** What needs to be done **
Copy out each line below that has the word "target" in it.

(Beginning of The data)

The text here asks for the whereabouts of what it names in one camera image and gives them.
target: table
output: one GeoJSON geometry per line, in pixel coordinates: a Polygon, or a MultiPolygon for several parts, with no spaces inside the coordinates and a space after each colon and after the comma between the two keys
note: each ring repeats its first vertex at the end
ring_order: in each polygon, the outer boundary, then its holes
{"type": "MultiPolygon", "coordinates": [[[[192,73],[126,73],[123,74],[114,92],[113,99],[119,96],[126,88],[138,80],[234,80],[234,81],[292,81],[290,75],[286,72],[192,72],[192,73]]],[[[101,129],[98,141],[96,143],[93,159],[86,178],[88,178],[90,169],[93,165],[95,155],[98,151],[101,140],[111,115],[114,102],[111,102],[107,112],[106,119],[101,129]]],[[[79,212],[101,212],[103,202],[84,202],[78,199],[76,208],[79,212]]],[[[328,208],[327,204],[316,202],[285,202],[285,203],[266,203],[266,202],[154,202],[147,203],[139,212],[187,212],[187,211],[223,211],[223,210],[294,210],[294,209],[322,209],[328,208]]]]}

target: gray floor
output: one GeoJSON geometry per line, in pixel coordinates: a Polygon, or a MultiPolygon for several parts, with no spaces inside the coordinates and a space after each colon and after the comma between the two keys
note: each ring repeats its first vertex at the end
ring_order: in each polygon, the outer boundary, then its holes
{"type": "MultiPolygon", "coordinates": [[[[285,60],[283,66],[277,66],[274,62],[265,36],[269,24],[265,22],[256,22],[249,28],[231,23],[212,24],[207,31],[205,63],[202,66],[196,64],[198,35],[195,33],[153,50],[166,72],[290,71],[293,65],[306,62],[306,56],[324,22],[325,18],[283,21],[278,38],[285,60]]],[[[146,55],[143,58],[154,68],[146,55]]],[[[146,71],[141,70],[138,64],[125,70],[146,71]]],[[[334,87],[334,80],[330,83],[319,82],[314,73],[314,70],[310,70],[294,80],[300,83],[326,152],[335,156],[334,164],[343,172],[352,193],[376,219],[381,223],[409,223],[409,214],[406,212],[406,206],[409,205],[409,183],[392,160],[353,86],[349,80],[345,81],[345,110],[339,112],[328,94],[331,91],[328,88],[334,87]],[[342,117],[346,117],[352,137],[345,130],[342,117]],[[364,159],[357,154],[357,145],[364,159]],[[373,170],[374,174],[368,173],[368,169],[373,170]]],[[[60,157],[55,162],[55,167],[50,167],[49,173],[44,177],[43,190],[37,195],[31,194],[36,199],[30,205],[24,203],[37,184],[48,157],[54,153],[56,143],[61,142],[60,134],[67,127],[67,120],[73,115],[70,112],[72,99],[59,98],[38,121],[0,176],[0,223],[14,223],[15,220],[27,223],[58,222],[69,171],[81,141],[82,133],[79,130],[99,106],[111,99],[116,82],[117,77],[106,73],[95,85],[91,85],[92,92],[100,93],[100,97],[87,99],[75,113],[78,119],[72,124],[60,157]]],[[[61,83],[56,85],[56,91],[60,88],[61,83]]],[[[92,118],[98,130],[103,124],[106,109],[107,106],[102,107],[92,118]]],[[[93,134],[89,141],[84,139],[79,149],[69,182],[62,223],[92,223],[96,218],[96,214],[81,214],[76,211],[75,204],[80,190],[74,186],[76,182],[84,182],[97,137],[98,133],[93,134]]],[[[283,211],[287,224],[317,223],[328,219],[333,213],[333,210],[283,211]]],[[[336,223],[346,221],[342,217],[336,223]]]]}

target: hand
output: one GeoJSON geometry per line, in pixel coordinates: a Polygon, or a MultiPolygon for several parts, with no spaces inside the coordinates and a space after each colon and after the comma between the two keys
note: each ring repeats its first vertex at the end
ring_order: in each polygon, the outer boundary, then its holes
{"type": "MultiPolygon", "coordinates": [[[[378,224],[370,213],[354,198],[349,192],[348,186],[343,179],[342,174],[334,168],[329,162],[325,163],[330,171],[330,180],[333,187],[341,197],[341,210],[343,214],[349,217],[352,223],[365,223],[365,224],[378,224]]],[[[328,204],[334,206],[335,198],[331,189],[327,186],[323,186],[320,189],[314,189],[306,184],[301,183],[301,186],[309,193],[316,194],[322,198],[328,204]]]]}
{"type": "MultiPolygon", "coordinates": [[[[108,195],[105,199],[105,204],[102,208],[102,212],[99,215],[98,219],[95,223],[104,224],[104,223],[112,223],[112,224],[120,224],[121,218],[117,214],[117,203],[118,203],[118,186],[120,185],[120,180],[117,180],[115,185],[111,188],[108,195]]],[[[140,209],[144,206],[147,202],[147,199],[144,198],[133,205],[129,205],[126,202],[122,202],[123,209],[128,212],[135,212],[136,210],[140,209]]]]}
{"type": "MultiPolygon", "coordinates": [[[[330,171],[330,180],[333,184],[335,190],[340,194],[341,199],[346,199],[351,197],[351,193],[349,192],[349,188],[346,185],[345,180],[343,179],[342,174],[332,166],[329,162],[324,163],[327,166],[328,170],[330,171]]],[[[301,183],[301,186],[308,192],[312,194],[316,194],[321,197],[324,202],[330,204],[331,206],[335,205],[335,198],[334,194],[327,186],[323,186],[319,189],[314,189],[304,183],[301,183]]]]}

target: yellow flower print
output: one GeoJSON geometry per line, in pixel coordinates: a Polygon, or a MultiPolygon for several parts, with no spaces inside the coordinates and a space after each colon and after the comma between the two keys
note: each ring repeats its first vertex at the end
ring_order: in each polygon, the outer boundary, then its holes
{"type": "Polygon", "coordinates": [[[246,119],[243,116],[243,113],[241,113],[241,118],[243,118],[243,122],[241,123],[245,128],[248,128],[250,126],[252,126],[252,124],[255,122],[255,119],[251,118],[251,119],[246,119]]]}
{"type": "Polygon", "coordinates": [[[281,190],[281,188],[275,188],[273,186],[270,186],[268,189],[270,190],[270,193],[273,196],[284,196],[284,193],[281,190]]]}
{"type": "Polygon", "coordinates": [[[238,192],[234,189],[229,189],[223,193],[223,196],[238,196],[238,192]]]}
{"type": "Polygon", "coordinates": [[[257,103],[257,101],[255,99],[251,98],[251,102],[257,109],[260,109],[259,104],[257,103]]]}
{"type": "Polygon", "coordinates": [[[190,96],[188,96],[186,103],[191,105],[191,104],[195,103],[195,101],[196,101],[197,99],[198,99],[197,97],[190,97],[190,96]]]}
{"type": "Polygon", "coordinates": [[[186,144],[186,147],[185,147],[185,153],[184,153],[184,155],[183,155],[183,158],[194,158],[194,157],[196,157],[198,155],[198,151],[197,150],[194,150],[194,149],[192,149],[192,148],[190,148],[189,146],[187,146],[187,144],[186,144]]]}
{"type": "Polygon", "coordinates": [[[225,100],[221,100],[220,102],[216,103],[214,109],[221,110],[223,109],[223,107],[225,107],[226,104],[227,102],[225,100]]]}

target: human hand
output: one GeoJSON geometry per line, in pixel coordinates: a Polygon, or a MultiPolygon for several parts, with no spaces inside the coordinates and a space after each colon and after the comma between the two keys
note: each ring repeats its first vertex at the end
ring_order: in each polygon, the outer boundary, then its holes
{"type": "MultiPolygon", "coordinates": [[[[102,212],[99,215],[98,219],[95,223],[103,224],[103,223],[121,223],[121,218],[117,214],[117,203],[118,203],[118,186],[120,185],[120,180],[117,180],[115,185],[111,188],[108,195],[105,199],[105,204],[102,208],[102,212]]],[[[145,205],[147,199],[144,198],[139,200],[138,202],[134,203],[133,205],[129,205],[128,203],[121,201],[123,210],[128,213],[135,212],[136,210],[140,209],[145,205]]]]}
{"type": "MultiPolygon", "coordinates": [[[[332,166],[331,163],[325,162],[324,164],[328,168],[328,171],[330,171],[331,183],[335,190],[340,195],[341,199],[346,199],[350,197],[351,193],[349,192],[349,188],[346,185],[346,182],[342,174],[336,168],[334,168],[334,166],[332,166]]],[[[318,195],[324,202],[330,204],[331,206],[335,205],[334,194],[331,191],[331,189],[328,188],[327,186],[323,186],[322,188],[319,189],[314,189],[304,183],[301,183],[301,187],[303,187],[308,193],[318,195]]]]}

(End of The data)

** Problem solution **
target: table
target: gray floor
target: hand
target: yellow flower print
target: human hand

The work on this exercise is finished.